Rocky Mountain Deaf School Creates New Experiences Beyond Classrooms
Posted on 11/14/2023
Rocky Mountain Deaf School climbing wall

The improvements made possible by the Jeffco Builds bond program enrich student experiences and opportunities beyond the classroom for the 82 students at Rocky Mountain Deaf School (RMDS), a Jeffco public charter school.

The state-of-the-art school and campus opened in 2014. The building’s design followed the “DeafSpace Guidelines,” drafted in conjunction with the Deaf Space Project at Gallaudet University. Those design principles promote the ideal conditions for visual communication.

The new bond-backed improvements focus on outdoor spaces—new parking lot lights, a new soccer field, and a new amphitheater. And on the way is a new 500-square-foot domed greenhouse. The other major addition to this school is an indoor climbing wall in the gymnasium, which is already getting heavy use by students.

“The climbing wall teaches them communication, teamwork, collaboration, grit, and stamina,” says RMDS Director Eileen Kratzer. “It builds strength, too, of course.”

Rocky Mountain Deaf School climbing wall

Even three- and four-year-old students try their hand at climbing. The wall, wide enough for four climbers to navigate their way up at the same time, comes with an auto-belay system that increases safety for all climbers. Teachers and staff are known to spend time on the wall, as well.

The soccer field allows RMDS to assemble a middle school soccer team and compete with other schools. If the school attracts more high school students, high school teams will be added, too.

“A lot of deaf students don't want to necessarily join a hearing team,” says Kratzer. “This gives us the space where we now have middle school sports—and elementary clubs, too—and a place for them to practice.”
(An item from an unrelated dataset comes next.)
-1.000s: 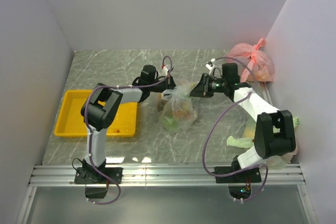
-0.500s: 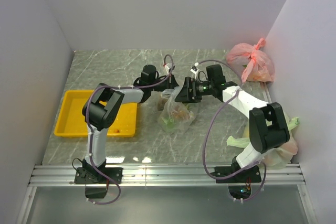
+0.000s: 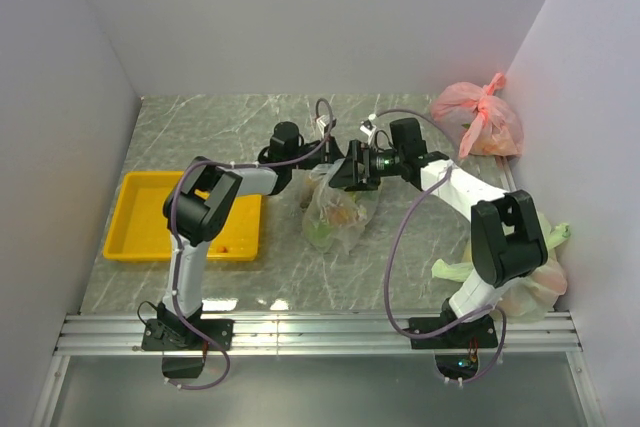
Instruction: Place the fake fruits into the plastic bag and tie a complex knot
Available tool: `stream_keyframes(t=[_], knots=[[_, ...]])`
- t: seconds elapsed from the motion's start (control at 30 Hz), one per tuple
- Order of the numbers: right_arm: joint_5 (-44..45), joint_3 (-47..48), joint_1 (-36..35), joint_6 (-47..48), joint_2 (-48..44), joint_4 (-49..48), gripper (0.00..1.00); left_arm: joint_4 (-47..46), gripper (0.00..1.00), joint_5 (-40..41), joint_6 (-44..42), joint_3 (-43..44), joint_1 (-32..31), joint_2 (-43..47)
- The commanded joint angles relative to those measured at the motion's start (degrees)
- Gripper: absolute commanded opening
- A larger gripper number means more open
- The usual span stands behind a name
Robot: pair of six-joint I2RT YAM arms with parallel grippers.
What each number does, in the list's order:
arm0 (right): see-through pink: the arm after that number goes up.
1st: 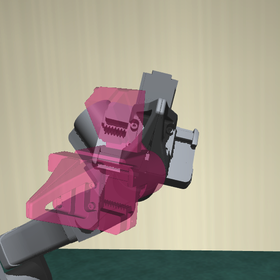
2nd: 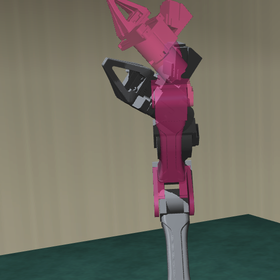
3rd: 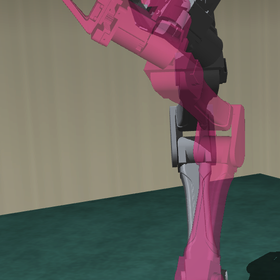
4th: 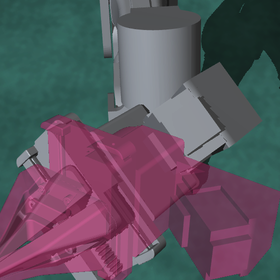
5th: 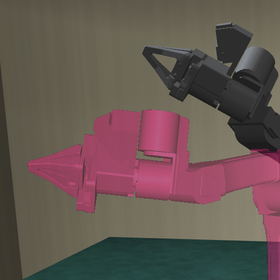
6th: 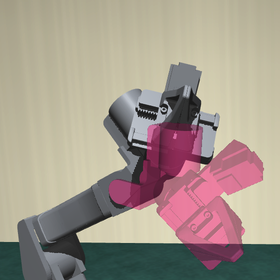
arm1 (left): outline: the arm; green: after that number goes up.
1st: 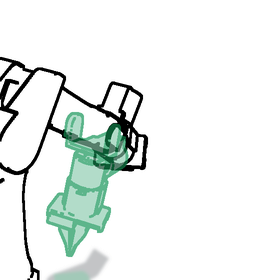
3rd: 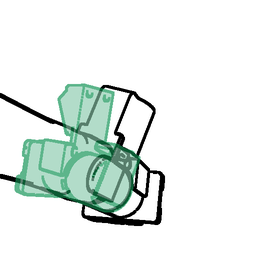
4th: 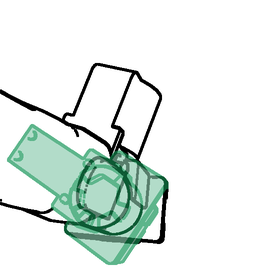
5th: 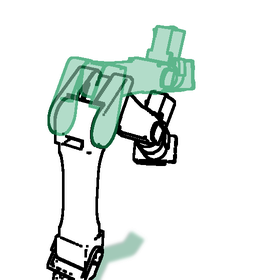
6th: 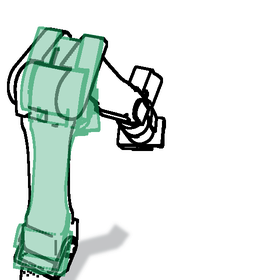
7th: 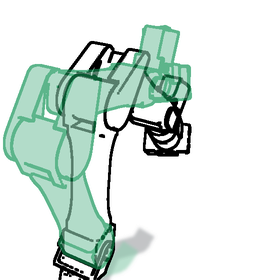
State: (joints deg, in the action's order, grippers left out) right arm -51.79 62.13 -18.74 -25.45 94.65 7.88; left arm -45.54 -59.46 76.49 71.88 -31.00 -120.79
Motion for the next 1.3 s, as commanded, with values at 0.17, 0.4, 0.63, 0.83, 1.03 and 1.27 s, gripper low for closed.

The field, adds Kratzer, is also being enjoyed by a wide variety of community groups. School events on the field allow students to run a concession stand, offering popcorn and hot dogs for sale. The student-run business connects via Wi-Fi for customers to use credit cards to pay for their items.
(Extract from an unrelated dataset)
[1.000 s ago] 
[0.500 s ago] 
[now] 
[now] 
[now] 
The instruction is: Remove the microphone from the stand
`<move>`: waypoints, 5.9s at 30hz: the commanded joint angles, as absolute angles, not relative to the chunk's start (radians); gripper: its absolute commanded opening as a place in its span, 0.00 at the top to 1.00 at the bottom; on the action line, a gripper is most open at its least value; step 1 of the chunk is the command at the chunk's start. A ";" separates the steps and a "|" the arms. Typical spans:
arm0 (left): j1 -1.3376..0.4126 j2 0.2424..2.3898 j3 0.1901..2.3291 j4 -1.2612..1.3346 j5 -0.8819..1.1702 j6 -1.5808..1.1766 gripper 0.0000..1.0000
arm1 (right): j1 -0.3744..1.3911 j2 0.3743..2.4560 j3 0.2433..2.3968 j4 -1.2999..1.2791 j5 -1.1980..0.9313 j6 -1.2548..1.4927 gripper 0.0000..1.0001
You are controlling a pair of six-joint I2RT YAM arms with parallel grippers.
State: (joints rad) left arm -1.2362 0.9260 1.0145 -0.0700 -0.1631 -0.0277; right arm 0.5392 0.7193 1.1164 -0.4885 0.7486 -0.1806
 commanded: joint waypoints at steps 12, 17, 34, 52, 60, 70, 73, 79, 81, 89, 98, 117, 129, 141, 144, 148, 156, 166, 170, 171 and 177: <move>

Rocky Mountain Deaf School field

The parking lot lighting improves safety and makes it easier for communication—as American Sign Language relies on visuals. The resulting brightness in the parking lots, says Kratzer, “is mind-boggling.”

The amphitheater gives the school a chance to hold outdoor graduation ceremonies and other events, too.

The greenhouse idea was selected following a team-building exercise that included Shark Tank-style competitive pitches. The challenge: What would be best for students?

“We are very focused on project-based learning,” says Kratzer. “The students don’t always get as many experiences with language attached to them as hearing students do. So, this gives them that opportunity.”

There are many teachers that are “extremely passionate” about growing vegetables. Growing is happening everywhere.

“We've always had an awesome educational program—we’ve always been really strong, even from a national perspective,” says Kratzer. “These new features to our learning environment are letting our students grow beyond the classroom and that’s really positive for student learning.”